The problem => Would you reproduce the whole listing below without altering a single word?
☆ ☆ ☆ ☆ ☆ ☆ ☆
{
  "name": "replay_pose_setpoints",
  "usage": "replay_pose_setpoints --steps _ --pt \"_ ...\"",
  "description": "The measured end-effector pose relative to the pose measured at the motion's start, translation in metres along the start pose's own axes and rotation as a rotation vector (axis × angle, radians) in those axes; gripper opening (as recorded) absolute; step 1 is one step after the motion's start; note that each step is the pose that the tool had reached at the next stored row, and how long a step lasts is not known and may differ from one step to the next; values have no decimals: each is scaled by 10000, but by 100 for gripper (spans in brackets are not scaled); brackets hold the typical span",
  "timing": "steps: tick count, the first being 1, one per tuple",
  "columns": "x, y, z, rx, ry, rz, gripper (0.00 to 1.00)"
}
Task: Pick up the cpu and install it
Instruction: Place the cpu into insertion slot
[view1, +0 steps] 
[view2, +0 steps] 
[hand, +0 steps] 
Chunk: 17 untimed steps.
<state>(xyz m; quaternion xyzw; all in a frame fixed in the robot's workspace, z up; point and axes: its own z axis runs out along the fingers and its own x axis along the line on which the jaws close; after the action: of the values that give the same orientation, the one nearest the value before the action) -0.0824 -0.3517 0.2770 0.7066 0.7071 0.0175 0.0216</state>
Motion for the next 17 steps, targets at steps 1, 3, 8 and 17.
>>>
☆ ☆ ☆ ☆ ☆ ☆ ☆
Output =>
{
  "name": "replay_pose_setpoints",
  "usage": "replay_pose_setpoints --steps _ --pt \"_ ...\"",
  "description": "The measured end-effector pose relative to the pose measured at the motion's start, translation in metres along the start pose's own axes and rotation as a rotation vector (axis × angle, radians) in those axes; gripper opening (as recorded) absolute; step 1 is one step after the motion's start; note that each step is the pose that the tool had reached at the next stored row, and how long a step lasts is not known and may differ from one step to the next; values have no decimals: each is scaled by 10000, but by 100 for gripper (spans in brackets are not scaled); brackets hold the typical span",
  "timing": "steps: tick count, the first being 1, one per tuple",
  "columns": "x, y, z, rx, ry, rz, gripper (0.00 to 1.00)"
}
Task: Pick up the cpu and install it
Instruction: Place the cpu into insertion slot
[view1, +0 steps] 
[view2, +0 steps] 
[hand, +0 steps] 
Chunk: 17 untimed steps.
<state>(xyz m; quaternion xyzw; all in a frame fixed in the robot's workspace, z up; point and axes: its own z axis runs out along the fingers and its own x axis along the line on which the jaws close; after the action: of the values that give the same orientation, the one nearest the value before the action) -0.0824 -0.3517 0.2770 0.7066 0.7071 0.0175 0.0216</state>
Motion for the next 17 steps, targets at steps 1, 3, 8 and 17.
>>>

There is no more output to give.